Walk away from those canned and microwaved Wal-Mart TV dinners and frozen pizzas, and ENJOY your meals! Look to Connie Dobbs and her Cast Iron Skillet of Doom, and let her show you what it's like to have FUN with cooking…while you defy the Conspiracy's programming ("Eat this cheap junk food!") and eat something GOOD!

Would you like to be sucked into the Cult of Cast Iron?

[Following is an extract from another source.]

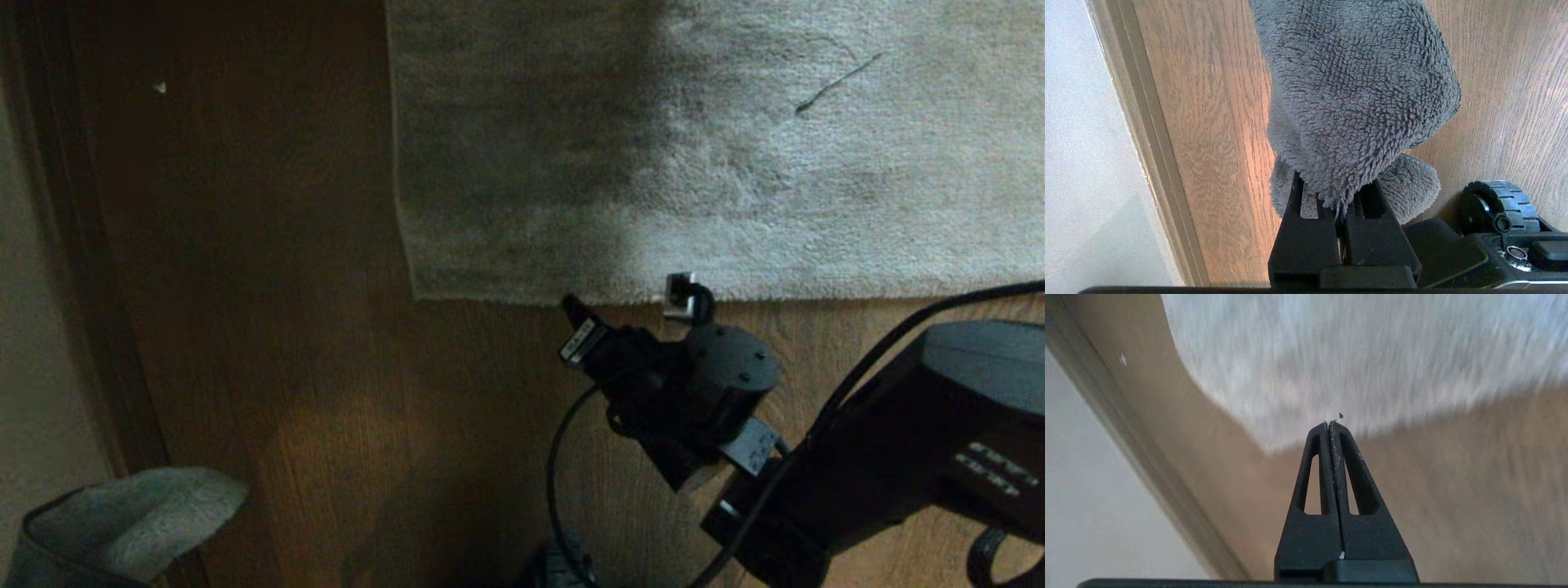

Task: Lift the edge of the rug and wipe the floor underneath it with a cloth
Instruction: Lay down the carpet

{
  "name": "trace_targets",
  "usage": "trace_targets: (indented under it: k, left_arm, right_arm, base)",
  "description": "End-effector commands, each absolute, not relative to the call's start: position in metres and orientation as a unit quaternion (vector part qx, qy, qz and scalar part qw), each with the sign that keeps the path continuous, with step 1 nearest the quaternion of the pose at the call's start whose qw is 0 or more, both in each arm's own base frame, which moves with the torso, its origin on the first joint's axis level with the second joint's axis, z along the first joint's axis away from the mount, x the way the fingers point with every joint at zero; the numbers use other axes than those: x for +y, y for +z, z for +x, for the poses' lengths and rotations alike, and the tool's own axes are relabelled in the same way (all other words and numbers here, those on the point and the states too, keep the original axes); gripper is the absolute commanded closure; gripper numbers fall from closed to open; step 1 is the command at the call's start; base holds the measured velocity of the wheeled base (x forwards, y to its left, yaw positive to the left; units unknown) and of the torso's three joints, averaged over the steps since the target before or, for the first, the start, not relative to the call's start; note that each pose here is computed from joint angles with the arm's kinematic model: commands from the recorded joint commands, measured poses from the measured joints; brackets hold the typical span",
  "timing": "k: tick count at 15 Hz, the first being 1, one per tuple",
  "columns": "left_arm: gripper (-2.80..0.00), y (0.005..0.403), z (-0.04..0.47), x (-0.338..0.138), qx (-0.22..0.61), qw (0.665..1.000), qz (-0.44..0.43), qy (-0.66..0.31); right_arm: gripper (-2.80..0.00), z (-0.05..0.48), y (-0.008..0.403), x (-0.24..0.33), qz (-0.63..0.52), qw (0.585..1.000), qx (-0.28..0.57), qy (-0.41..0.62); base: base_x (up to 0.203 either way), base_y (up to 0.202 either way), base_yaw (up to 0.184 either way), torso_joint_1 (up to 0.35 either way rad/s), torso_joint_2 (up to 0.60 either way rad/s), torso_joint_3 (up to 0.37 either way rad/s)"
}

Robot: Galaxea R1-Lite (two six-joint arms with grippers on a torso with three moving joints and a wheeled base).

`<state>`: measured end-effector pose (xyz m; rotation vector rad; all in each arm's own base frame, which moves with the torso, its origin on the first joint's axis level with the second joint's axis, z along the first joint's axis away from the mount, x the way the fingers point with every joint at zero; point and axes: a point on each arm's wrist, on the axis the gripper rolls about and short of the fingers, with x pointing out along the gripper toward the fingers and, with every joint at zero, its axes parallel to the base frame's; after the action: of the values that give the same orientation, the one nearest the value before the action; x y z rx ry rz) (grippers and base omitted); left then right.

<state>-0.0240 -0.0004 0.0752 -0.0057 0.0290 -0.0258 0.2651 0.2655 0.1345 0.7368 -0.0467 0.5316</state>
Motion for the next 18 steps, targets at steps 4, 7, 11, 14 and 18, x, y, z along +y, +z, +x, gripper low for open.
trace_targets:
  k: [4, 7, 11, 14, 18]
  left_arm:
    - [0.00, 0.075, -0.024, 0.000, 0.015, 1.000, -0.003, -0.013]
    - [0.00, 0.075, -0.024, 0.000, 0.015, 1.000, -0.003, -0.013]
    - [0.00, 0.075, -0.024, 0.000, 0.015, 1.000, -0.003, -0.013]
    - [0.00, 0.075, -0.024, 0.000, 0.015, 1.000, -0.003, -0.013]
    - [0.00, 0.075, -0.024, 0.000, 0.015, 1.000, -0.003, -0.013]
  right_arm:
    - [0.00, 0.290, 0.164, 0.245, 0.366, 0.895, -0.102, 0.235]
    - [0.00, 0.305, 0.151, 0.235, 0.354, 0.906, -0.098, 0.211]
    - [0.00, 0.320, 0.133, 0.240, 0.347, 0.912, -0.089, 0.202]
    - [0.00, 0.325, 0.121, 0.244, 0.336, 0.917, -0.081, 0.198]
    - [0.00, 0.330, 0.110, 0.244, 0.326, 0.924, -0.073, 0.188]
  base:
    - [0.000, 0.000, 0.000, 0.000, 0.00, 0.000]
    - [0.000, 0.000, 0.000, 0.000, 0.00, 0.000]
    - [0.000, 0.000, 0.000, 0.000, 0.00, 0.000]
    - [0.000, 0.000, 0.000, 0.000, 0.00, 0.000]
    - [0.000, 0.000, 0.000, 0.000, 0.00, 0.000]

Come on over to Cast Iron Cooking on Facebook, where cast iron enthusiasts are enjoying themselves, indulging in their obsession with cast iron, and cooking lots of great meals.

See also: SubGenius Food Pr0n

Cast Iron Science

The tried-and-true traditions of maintaining cast iron pans have been challenged by new modern-day techniques, and the following links show how modern-day science! is being used on cast iron. (Even though cast iron cooking pans have been around for hundreds of years – and many mass-produced pans from the 19th century are still in use today – cast iron has made a recent comeback in the United States, due to the surge in popularity of cooking shows and the Food Network. Celebrity chefs like Emeril, Rachel Ray, Bobby Flay, Alton Brown and others have all raved about cast iron, and this has helped bring it into the mainstream once again.)

A very strong sub-cult of the Cult of Cast Iron is the Cult of the Dutch Oven – the big heavy iron pot that everyone uses to cook over a campfire. You can use a dutch oven to cook anything…and by "anything," I mean anything! Dutch oven cooking is addictive, and dutch oven fan swear by their pots…then they back up their claims by cooking an astounding number of dishes in them. What's more, a dutch oven is an essential tool to use in your kitchen. If you can only own and use two pieces of cast iron in your kitchen, then one of them must be a dutch oven and the other must be a cast iron skillet – it's that basic, and that easy. Furthermore, dutch ovens can be found in all sizes, from tiny little two-cup and three-cup lots all the way to the gigantic iron cauldrons used to cook huge meals for entire crowds of people.

Cast Iron Wiki

A wiki site gathering together useful information on the care and feeding of your cast iron collection: how to season your pans, how to take care of them, and how to have fun cooking lots of great recipes.

Wagner and Griswold Society

The hardest of the hardcore cast iron fanboys. These are the people to go to if you want to know anything about classical cast iron pots and pans – identifying a strange-looking pan, discovering rare facts about that old pan sitting in the back of your cabinet, or showing off collections of rare and valuable pots that would make the Smithsonian Institution jealous.

Heavy Metal - The Science of Cast Iron Cooking

Scientific experiments that bust the myths surrounding cast iron, especially the idea that it always provides an even cooking and heating surface for your food.

Rust Reduction Electrolysis Setup and Electrolytic derusting (Video: Cast iron rehabilitation with electrolysis)

A very simple method of using electricity to restore rusty old iron pans.